Dead in the middle of little Italy little did we know that we riddled some middleman who didn't do diddily.
Try saying that five times fast.
For Christopher Lee Rios, better known by his stage name Big Punisher (Big Pun for short), that was just an ordinary day of work. Big Pun was the first Latino rapper to make a platinum album. Known for his proficiency as a rapper, his rapid and steady flow, his heavy use of alliteration, and his complex internal and multi-syllabic rhyme schemes, the Bronx-born rapper died 12 years ago today at just 28 years old on Feb. 7, 2000. The cause of death was a heart attack brought on by his life-long struggle with obesity.
Fans took to Twitter to express their admiration for one of Hip Hop's most talented MCs on the anniversary of his death. Q-Tip, a member of the hugely successful Queens rap group A tribe Called Quest, simply wrote RIP Big PUN. Kenny Hamilton (Justin Bieber's bodyguard and a Twitter celebrity himself) tweeted, I remember the day he died like it was yesterday. Still one of my fav rappers ever! RIP Big Pun #TerrorSquad.
Big Pun was born in the Bronx, New York on November 10, 1971 into a Puerto-Rican American family. His childhood was difficult and he had to deal with his father's death and his mother's drug abuse at an early age, as well as a stepfather who tried to raise him in a military fashion. At five years old he broke his leg while playing in a city park, and was eventually awarded a settlement from New York 14 years later.
The lyricist first began to compose lyrics in the 1980s under the alias Big Moon Dawg. In 1995 he met the rapper Fat Joe, and made his Hip Hop debut on Fat Joe's second album, Jealous One's Envy, on the song Watch Out.
He also appeared on the track Off the Books with Queens Hip Hop duo, The Beatnuts.
Big Pun then signed to Loud Records, a New York based record company that worked with a number of early N.Y. rapper including Wu-Tang Clan, Mobb Deep, three 6 Mafia and Dead Prez. His first single, I'm Not a Player, featured a sample from the O'Jays song Darlin' Darlin' Baby (Sweet Tender Love). The song was an underground hit, thanks to an advertising campaign.

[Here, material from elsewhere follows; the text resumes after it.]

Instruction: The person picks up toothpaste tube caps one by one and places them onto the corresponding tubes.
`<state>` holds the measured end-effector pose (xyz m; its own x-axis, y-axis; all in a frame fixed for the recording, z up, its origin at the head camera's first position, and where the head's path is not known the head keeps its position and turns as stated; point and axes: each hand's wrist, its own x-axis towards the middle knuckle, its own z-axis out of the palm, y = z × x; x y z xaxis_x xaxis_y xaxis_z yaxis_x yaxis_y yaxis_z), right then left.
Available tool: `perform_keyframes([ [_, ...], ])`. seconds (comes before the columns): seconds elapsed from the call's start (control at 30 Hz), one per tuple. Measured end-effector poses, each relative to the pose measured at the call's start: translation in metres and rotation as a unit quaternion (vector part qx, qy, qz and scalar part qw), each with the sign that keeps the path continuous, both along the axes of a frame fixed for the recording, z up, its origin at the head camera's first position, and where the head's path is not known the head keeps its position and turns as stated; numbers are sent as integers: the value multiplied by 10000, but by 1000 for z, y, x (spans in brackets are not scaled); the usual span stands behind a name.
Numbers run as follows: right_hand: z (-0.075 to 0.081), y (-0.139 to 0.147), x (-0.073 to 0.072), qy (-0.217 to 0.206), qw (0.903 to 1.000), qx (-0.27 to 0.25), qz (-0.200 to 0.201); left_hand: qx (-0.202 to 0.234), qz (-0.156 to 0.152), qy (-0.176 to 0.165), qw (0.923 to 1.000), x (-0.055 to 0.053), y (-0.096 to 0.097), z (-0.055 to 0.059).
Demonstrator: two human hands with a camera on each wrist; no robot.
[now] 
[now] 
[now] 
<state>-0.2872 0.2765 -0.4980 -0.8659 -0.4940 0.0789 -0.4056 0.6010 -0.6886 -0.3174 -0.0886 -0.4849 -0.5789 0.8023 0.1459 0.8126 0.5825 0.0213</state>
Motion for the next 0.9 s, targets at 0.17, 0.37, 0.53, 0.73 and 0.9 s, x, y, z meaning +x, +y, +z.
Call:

The single launched Big Pun's career, and helped propel his first album, Capital Punishment, to go platinum. The album peaked at #5 on the Billboard 200 charts and #1 on the Top R&B Albums chart for two weeks. It was also nominated for Best Rap Album at the 1999 Grammy Awards but lost to Jay-Z. The album, the only one to be released while Big Pun was still alive, including the singles 'Twinz, in which Pun's lyrical skills shine, and the catchy Still Not a Player, which features a vocal hook by popular singer Joseph Joe Lewis Thomas.
Big Pun struggled with his weight throughout his career. At one point he checked into a clinic in North Carolina and lost 80 pounds, but checked out before completion and quickly put the weight back on in New York. On Feb. 7, 2000 he suffered a heart attack while staying with his family in White Plains, NY. At the time of his death he was at the heaviest weight of his life, 780 pounds.
His second album, Yeeah Baby, was released shortly after his death. The album included Latino nationalist track 100% and It's So Hard, featuring Donell Jone.
Following his death, Fat Joe compiled a third Big Pun album, titled Endangered Species, which reached #7 on the Billboard chart. The album's single, How We Roll, featured Ashanti in one of her first songs, singing the chorus and outro. The music video is a cartoon in the style of video games like Grand Theft Auto, which allowed Big Pun to make on final appearance.